START Extracted information

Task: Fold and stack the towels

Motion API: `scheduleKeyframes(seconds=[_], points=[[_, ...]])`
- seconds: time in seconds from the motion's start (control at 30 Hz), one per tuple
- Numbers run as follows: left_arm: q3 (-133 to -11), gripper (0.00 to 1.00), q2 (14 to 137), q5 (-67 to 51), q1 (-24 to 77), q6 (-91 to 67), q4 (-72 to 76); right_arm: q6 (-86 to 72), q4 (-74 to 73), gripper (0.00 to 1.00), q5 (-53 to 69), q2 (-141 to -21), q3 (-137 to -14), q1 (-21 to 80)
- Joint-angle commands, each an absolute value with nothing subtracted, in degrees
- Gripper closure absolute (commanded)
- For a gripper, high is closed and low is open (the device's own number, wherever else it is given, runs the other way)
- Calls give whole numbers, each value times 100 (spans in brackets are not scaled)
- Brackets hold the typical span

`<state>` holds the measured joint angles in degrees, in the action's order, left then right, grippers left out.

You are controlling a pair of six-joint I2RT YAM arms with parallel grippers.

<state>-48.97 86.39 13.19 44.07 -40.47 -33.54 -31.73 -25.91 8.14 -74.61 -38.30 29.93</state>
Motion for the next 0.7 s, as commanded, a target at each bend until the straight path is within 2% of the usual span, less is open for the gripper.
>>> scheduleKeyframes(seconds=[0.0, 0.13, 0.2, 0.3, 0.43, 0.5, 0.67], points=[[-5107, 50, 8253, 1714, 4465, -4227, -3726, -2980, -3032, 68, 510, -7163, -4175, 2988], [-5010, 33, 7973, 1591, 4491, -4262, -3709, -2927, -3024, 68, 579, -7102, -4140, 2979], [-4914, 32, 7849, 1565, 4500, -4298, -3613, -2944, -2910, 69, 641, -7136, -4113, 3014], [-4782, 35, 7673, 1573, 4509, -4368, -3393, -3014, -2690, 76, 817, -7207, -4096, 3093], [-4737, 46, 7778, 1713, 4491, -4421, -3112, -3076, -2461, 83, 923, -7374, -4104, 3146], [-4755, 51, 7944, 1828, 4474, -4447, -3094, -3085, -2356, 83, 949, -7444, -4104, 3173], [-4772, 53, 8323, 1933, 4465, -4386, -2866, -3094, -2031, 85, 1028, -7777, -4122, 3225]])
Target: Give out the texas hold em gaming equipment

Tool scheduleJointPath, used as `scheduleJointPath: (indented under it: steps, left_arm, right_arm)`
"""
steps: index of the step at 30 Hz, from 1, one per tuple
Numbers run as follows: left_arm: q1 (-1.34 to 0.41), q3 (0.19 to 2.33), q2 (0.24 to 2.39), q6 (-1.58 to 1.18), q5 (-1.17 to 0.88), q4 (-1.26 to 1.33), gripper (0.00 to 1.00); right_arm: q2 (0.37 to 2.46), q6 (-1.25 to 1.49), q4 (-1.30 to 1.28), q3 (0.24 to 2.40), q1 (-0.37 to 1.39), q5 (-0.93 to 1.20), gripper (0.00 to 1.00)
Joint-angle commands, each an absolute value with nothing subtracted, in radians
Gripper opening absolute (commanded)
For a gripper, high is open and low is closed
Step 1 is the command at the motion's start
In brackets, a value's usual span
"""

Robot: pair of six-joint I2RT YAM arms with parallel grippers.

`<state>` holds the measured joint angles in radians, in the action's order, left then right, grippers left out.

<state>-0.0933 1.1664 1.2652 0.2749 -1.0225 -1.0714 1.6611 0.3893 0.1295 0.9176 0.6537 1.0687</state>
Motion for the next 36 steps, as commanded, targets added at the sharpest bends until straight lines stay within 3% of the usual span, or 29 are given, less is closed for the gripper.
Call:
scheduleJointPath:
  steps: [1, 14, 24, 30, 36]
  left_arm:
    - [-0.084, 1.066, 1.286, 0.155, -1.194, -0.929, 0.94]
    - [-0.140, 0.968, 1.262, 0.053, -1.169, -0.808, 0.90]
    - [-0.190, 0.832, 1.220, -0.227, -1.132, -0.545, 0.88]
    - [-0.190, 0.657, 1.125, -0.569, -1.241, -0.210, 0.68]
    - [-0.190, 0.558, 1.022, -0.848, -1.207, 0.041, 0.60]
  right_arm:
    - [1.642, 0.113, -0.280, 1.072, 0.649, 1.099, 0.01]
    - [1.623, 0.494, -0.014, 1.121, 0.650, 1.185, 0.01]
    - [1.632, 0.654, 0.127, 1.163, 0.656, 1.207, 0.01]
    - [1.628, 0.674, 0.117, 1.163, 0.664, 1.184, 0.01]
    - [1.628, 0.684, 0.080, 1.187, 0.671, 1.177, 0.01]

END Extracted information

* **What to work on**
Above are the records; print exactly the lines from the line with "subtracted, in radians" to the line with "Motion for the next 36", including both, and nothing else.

* **Response below**
Joint-angle commands, each an absolute value with nothing subtracted, in radians
Gripper opening absolute (commanded)
For a gripper, high is open and low is closed
Step 1 is the command at the motion's start
In brackets, a value's usual span
"""

Robot: pair of six-joint I2RT YAM arms with parallel grippers.

`<state>` holds the measured joint angles in radians, in the action's order, left then right, grippers left out.

<state>-0.0933 1.1664 1.2652 0.2749 -1.0225 -1.0714 1.6611 0.3893 0.1295 0.9176 0.6537 1.0687</state>
Motion for the next 36 steps, as commanded, targets added at the sharpest bends until straight lines stay within 3% of the usual span, or 29 are given, less is closed for the gripper.

The exercise has been carried out completely.